On each stage check in with all interested parties and make sure they agree with your conclusions.
2. Fill the gaps.
One of your most important responsibilities is to look for problems that aren't being addressed and either fixing them yourself or delegating that task to someone else.
3. Communicate up, down, across. Make progress legible.
If you do some work but don’t talk about it, that work didn’t really happen. You have to communicate the value of your work, and show how you are making progress.
4. Allow for slack.
The bigger the initiative, the harder it is to be precise about its trajectory and what it will take to stay on the desired trajectory. You might think it would take an engineer two months to complete one of the projects your final outcome depends on. But an engineer who is new to the team needs more time to ramp up. They might also have to spend time on other things; e.g., breakages elsewhere in the team. And of course, your estimations could be wrong, as they often are.
So build in some slack. If the project will take 2 months to complete, and you absolutely must have it ready in 2 months, then you need a contingency plan in place for if the project is delayed.
Some things I haven’t figured out yet
1. How to get focused coding time while running such projects.

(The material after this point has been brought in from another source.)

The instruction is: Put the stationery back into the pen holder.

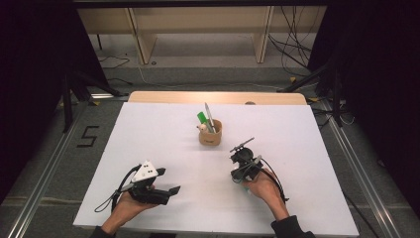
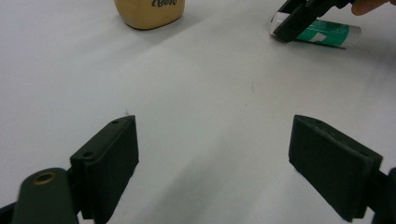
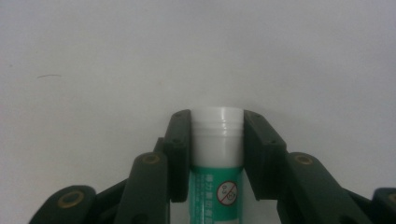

I still tend to get overwhelmed by details and am not good enough at managing them: Endless messages, emails, bugs, and incidents big and small constantly distract me. In this environment I’ve found it hard to get enough time to be focused coding work done.
It’s easy to do straightforward things like simple refactors, bug fixes, minor feature additions. But anything that requires long periods of concentration: starting a significant piece of work, working through a thorny programming problem, debugging something complicated, or coming up with the design for a new system is hard to find time and energy for. The only thing that works seems to be do either do this work early in the morning (7 am) or late in the evening (8 pm), when there is nobody around to distract me.